=== Task ===
Present each line of the entries below that holds the word "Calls".

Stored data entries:
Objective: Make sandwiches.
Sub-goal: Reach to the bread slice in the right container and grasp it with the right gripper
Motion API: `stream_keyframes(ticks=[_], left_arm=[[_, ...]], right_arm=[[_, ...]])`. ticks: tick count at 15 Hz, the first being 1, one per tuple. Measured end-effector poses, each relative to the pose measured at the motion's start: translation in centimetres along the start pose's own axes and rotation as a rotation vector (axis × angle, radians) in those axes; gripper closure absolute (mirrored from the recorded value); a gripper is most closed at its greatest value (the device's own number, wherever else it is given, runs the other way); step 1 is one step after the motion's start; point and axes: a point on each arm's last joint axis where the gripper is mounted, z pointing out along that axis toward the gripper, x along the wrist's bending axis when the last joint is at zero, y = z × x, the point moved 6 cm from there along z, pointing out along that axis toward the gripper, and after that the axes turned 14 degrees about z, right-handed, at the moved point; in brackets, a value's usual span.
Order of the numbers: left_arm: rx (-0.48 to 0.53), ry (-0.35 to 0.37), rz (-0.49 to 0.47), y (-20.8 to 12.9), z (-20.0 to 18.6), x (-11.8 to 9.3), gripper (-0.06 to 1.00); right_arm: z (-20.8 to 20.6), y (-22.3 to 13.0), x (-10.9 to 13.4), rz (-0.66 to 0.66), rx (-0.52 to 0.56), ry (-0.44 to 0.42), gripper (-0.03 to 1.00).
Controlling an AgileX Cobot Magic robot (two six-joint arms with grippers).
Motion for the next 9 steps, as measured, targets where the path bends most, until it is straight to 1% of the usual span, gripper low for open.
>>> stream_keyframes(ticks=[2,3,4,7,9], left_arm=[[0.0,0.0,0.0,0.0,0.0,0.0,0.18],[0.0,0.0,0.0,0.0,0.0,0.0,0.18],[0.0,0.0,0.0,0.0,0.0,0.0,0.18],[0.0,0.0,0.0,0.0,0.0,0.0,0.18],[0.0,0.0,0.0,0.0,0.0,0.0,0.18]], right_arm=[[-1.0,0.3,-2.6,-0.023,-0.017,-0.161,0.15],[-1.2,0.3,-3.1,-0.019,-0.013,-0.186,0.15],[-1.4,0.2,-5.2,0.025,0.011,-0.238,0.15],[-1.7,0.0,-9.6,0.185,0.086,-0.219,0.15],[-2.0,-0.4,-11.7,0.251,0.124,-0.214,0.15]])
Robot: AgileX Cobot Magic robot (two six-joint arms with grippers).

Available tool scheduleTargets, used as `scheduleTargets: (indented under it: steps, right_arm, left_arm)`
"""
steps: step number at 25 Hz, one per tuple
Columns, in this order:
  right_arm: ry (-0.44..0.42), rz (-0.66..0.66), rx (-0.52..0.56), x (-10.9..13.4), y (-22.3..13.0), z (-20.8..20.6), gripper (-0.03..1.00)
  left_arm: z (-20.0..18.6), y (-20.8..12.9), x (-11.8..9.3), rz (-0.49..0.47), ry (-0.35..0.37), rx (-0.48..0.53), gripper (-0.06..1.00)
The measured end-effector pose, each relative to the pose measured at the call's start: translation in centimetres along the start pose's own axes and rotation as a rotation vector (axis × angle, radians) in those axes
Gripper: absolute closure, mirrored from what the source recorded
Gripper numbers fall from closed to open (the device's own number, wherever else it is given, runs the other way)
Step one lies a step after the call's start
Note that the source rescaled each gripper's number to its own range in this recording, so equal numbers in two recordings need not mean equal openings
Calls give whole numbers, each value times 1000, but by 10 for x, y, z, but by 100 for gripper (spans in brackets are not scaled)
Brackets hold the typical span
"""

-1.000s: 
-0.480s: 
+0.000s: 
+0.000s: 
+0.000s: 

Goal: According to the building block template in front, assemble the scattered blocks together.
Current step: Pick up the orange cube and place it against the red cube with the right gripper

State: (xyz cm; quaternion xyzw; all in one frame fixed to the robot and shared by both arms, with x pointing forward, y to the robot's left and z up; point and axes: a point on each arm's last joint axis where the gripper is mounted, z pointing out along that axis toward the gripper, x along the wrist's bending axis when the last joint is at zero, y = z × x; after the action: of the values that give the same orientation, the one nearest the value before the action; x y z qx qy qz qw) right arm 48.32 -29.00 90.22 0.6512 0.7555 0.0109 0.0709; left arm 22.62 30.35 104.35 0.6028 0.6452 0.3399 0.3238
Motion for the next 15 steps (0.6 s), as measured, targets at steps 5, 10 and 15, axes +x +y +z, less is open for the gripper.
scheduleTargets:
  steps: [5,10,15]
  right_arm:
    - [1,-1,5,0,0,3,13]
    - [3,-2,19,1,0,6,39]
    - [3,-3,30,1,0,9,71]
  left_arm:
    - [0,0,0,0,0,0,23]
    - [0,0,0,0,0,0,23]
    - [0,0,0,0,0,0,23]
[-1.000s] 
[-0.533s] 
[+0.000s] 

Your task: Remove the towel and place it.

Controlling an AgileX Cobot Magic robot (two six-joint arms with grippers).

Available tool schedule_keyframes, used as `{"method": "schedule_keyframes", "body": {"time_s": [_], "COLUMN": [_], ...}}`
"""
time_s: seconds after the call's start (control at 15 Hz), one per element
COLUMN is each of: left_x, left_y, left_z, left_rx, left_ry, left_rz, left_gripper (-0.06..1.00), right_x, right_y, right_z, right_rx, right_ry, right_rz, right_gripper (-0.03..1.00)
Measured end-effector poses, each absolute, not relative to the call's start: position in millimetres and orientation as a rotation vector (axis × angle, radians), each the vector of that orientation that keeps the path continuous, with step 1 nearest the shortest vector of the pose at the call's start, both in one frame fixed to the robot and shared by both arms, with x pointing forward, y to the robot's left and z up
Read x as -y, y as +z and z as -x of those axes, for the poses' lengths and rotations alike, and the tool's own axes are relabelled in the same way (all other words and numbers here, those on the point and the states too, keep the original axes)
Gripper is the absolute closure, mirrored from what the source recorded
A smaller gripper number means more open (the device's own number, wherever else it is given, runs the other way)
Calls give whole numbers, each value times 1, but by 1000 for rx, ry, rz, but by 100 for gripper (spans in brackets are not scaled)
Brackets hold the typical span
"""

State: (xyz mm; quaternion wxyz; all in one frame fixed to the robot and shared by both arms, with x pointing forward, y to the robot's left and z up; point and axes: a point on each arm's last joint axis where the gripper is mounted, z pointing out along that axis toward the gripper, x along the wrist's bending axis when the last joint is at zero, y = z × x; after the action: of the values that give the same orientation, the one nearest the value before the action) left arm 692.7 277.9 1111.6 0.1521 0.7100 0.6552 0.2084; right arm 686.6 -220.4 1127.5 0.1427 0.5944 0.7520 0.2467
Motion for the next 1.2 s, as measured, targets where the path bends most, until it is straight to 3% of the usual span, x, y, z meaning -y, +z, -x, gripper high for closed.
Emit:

=== Solution below ===
Calls give whole numbers, each value times 1000, but by 10 for x, y, z, but by 100 for gripper (spans in brackets are not scaled)
Calls give whole numbers, each value times 1, but by 1000 for rx, ry, rz, but by 100 for gripper (spans in brackets are not scaled)

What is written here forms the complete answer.